■ **Your objective**
Give an exact copy of the data that follows, but none of its pictures.

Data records
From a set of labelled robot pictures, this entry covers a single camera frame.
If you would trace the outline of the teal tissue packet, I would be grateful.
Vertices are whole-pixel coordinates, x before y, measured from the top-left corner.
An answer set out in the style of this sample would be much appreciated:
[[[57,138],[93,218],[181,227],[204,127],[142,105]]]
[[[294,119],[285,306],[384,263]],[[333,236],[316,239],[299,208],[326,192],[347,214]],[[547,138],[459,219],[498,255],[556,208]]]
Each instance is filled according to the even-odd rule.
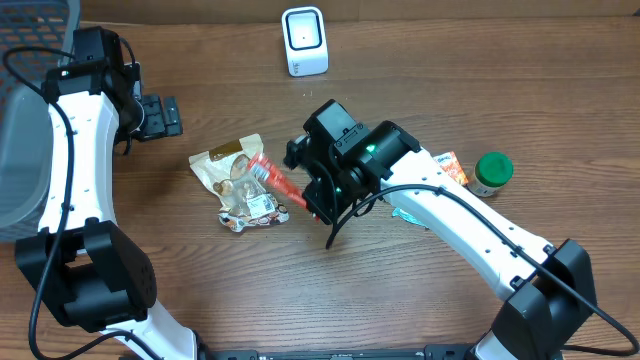
[[[415,218],[414,216],[412,216],[411,214],[409,214],[408,212],[400,209],[400,208],[395,208],[392,212],[392,216],[393,217],[398,217],[404,221],[406,221],[407,223],[428,229],[428,226],[426,226],[424,223],[422,223],[420,220],[418,220],[417,218]]]

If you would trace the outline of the orange Kleenex tissue pack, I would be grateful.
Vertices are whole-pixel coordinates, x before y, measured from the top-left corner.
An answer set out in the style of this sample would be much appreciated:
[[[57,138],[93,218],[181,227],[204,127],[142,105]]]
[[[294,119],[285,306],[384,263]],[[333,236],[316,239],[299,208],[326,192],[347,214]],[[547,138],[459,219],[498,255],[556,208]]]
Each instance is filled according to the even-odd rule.
[[[433,157],[440,168],[458,184],[465,186],[468,184],[468,178],[453,151],[449,151]]]

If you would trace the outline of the beige brown snack bag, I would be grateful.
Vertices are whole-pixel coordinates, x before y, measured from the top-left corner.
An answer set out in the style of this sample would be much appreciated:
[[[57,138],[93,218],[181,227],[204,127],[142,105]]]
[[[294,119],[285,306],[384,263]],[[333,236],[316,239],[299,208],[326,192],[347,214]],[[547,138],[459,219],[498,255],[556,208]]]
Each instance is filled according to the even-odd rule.
[[[221,202],[220,223],[232,232],[285,223],[290,216],[249,171],[251,158],[264,150],[252,134],[189,157],[189,165],[204,187]]]

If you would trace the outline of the green lid jar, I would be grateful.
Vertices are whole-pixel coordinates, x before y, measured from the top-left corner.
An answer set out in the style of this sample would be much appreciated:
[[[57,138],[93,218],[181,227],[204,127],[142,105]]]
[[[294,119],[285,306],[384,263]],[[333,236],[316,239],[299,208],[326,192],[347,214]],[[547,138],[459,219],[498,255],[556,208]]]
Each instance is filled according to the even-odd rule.
[[[467,189],[476,196],[490,197],[496,194],[513,177],[512,160],[501,152],[489,152],[474,165]]]

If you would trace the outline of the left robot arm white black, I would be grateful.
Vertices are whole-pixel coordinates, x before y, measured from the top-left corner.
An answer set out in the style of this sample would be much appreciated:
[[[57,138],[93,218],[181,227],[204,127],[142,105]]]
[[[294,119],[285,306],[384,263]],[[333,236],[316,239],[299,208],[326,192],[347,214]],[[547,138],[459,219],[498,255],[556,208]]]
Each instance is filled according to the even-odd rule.
[[[176,102],[143,93],[140,65],[117,33],[78,29],[72,43],[35,89],[53,130],[50,183],[36,235],[16,243],[16,264],[35,306],[62,326],[117,339],[142,359],[202,359],[205,346],[158,300],[153,266],[113,206],[115,146],[181,135]]]

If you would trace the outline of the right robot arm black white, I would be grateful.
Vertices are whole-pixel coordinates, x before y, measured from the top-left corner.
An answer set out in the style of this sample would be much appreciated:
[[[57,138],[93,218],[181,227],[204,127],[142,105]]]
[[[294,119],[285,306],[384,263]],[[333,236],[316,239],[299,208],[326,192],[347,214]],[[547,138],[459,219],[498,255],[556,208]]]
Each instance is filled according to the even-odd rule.
[[[383,199],[422,222],[466,259],[502,300],[471,359],[555,359],[597,302],[586,250],[558,247],[515,225],[446,175],[419,141],[391,121],[356,122],[334,100],[288,142],[285,165],[311,181],[309,211],[339,229],[357,201]]]

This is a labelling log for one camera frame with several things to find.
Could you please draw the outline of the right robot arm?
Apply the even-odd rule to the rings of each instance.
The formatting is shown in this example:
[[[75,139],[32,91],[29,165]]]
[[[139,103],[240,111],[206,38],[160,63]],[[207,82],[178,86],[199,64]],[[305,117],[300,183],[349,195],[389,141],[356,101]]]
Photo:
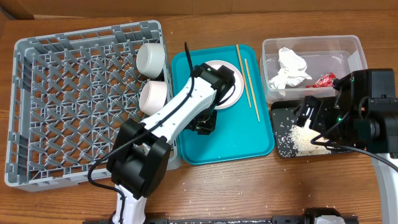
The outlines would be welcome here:
[[[381,199],[382,222],[397,223],[397,98],[391,68],[357,70],[333,81],[336,95],[305,96],[295,124],[318,136],[310,142],[335,152],[371,157]]]

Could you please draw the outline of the red snack wrapper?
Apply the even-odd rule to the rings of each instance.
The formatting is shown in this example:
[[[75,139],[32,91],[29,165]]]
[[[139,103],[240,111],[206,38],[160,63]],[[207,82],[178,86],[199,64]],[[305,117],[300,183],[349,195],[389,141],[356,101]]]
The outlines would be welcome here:
[[[323,87],[331,87],[333,85],[333,81],[336,79],[336,76],[333,73],[328,73],[318,79],[314,84],[307,85],[306,88],[323,88]]]

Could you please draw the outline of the grey bowl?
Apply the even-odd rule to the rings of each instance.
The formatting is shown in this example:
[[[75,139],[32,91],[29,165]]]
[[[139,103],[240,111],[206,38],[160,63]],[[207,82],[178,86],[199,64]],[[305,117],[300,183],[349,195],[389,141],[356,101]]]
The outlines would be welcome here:
[[[136,57],[138,71],[151,79],[158,79],[165,65],[165,50],[160,43],[145,43]]]

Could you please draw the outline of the pink bowl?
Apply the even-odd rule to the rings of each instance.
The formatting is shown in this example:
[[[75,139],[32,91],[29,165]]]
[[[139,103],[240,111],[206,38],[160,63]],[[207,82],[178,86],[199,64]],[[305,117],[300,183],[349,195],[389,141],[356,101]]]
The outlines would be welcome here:
[[[167,84],[160,81],[147,82],[139,98],[140,110],[152,116],[163,108],[167,99]]]

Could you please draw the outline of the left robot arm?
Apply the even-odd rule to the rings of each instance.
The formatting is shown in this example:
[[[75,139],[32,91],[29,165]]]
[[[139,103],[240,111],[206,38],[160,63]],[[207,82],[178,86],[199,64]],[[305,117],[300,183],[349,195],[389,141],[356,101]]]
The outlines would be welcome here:
[[[234,88],[234,72],[206,63],[191,69],[180,92],[162,109],[119,129],[106,168],[118,193],[113,223],[144,223],[147,197],[164,178],[172,143],[185,129],[209,135],[216,126],[216,106]]]

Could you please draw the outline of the white napkin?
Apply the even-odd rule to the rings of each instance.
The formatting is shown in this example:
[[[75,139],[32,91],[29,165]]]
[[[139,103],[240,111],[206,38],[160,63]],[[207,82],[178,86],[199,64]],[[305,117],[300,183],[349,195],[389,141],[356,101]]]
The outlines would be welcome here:
[[[277,57],[266,60],[267,95],[280,98],[286,95],[287,88],[301,88],[303,82],[313,80],[307,73],[307,62],[293,50],[282,47]]]

■ **Your response**
From a set of labelled robot pictures, this entry covers a single camera frame.
If you would trace the outline of the teal tissue packet, I would be grateful.
Vertices are whole-pixel coordinates, x before y, measured from the top-left corner.
An answer set out in the style of this sample would be much appreciated:
[[[57,138],[93,218],[181,227],[204,127],[142,105]]]
[[[294,119],[285,306],[384,263]],[[333,236],[316,239],[299,208],[326,192],[347,214]],[[547,138],[459,219],[498,255],[556,208]]]
Each instance is filled according to the even-odd rule.
[[[415,218],[414,216],[412,216],[411,214],[409,214],[408,212],[400,209],[400,208],[395,208],[392,212],[392,216],[393,217],[398,217],[404,221],[406,221],[407,223],[428,229],[428,226],[426,226],[424,223],[422,223],[420,220],[418,220],[417,218]]]

If you would trace the outline of the orange Kleenex tissue pack, I would be grateful.
Vertices are whole-pixel coordinates, x before y, measured from the top-left corner.
An answer set out in the style of this sample would be much appreciated:
[[[57,138],[93,218],[181,227],[204,127],[142,105]]]
[[[294,119],[285,306],[384,263]],[[333,236],[316,239],[299,208],[326,192],[347,214]],[[547,138],[459,219],[498,255],[556,208]]]
Each instance is filled according to the even-odd rule.
[[[433,157],[440,168],[458,184],[465,186],[468,184],[468,178],[453,151],[449,151]]]

If you would trace the outline of the beige brown snack bag, I would be grateful.
Vertices are whole-pixel coordinates, x before y, measured from the top-left corner.
An answer set out in the style of this sample would be much appreciated:
[[[57,138],[93,218],[181,227],[204,127],[142,105]]]
[[[294,119],[285,306],[384,263]],[[333,236],[316,239],[299,208],[326,192],[347,214]],[[547,138],[459,219],[498,255],[556,208]]]
Each instance is filled according to the even-odd rule.
[[[221,202],[220,223],[232,232],[285,223],[290,216],[249,171],[251,158],[264,150],[252,134],[189,157],[189,165],[204,187]]]

If you would trace the outline of the green lid jar, I would be grateful.
Vertices are whole-pixel coordinates, x before y, measured from the top-left corner.
An answer set out in the style of this sample would be much appreciated:
[[[57,138],[93,218],[181,227],[204,127],[142,105]]]
[[[294,119],[285,306],[384,263]],[[333,236],[316,239],[299,208],[326,192],[347,214]],[[547,138],[459,219],[498,255],[556,208]]]
Each instance is filled according to the even-odd rule.
[[[467,189],[476,196],[490,197],[496,194],[513,177],[512,160],[501,152],[489,152],[474,165]]]

If you would trace the outline of the left robot arm white black, I would be grateful.
Vertices are whole-pixel coordinates, x before y, measured from the top-left corner.
An answer set out in the style of this sample would be much appreciated:
[[[57,138],[93,218],[181,227],[204,127],[142,105]]]
[[[294,119],[285,306],[384,263]],[[333,236],[316,239],[299,208],[326,192],[347,214]],[[547,138],[459,219],[498,255],[556,208]]]
Each instance is filled according to the even-odd rule.
[[[176,102],[143,93],[140,65],[117,33],[78,29],[72,43],[35,89],[53,130],[50,183],[36,235],[16,243],[16,264],[35,306],[62,326],[117,339],[142,359],[202,359],[205,346],[158,300],[153,266],[113,206],[115,146],[181,135]]]

If you would trace the outline of the right robot arm black white, I would be grateful.
Vertices are whole-pixel coordinates, x before y, measured from the top-left corner.
An answer set out in the style of this sample would be much appreciated:
[[[57,138],[93,218],[181,227],[204,127],[142,105]]]
[[[294,119],[285,306],[384,263]],[[333,236],[316,239],[299,208],[326,192],[347,214]],[[547,138],[459,219],[498,255],[556,208]]]
Each instance is filled according to the even-odd rule.
[[[383,199],[422,222],[466,259],[502,300],[471,359],[555,359],[597,302],[586,250],[558,247],[515,225],[446,175],[419,141],[391,121],[356,122],[334,100],[288,142],[285,165],[311,181],[309,211],[339,229],[357,201]]]

This is a labelling log for one camera frame with several things to find.
Could you please draw the outline of the right robot arm?
Apply the even-odd rule to the rings of each instance.
The formatting is shown in this example:
[[[75,139],[32,91],[29,165]]]
[[[139,103],[240,111],[206,38],[160,63]],[[207,82],[178,86],[199,64]],[[305,117],[300,183],[349,195],[389,141],[356,101]]]
Photo:
The outlines would be welcome here:
[[[381,199],[382,222],[397,223],[397,98],[391,68],[357,70],[333,81],[336,95],[305,96],[295,124],[318,136],[310,142],[335,152],[371,157]]]

Could you please draw the outline of the red snack wrapper?
Apply the even-odd rule to the rings of each instance.
The formatting is shown in this example:
[[[75,139],[32,91],[29,165]]]
[[[139,103],[240,111],[206,38],[160,63]],[[207,82],[178,86],[199,64]],[[305,117],[300,183],[349,195],[389,141],[356,101]]]
The outlines would be welcome here:
[[[323,87],[331,87],[333,85],[333,81],[336,79],[336,76],[333,73],[328,73],[318,79],[314,84],[307,85],[306,88],[323,88]]]

Could you please draw the outline of the grey bowl?
Apply the even-odd rule to the rings of each instance.
The formatting is shown in this example:
[[[75,139],[32,91],[29,165]]]
[[[139,103],[240,111],[206,38],[160,63]],[[207,82],[178,86],[199,64]],[[305,117],[300,183],[349,195],[389,141],[356,101]]]
The outlines would be welcome here:
[[[136,57],[138,71],[151,79],[158,79],[165,65],[165,50],[160,43],[145,43]]]

Could you please draw the outline of the pink bowl?
Apply the even-odd rule to the rings of each instance.
The formatting is shown in this example:
[[[75,139],[32,91],[29,165]]]
[[[139,103],[240,111],[206,38],[160,63]],[[207,82],[178,86],[199,64]],[[305,117],[300,183],[349,195],[389,141],[356,101]]]
The outlines would be welcome here:
[[[167,84],[160,81],[147,82],[139,98],[140,110],[152,116],[163,108],[167,99]]]

Could you please draw the outline of the left robot arm?
Apply the even-odd rule to the rings of each instance.
The formatting is shown in this example:
[[[75,139],[32,91],[29,165]]]
[[[139,103],[240,111],[206,38],[160,63]],[[207,82],[178,86],[199,64]],[[305,117],[300,183],[349,195],[389,141],[356,101]]]
The outlines would be welcome here:
[[[234,88],[234,72],[206,63],[191,69],[180,92],[162,109],[119,129],[106,168],[118,193],[113,223],[144,223],[147,197],[164,178],[172,143],[185,129],[209,135],[216,126],[216,106]]]

Could you please draw the outline of the white napkin?
Apply the even-odd rule to the rings of each instance.
The formatting is shown in this example:
[[[75,139],[32,91],[29,165]]]
[[[139,103],[240,111],[206,38],[160,63]],[[207,82],[178,86],[199,64]],[[305,117],[300,183],[349,195],[389,141],[356,101]]]
The outlines would be welcome here:
[[[277,57],[266,60],[267,95],[280,98],[286,95],[287,88],[301,88],[303,82],[313,80],[307,73],[307,62],[293,50],[282,47]]]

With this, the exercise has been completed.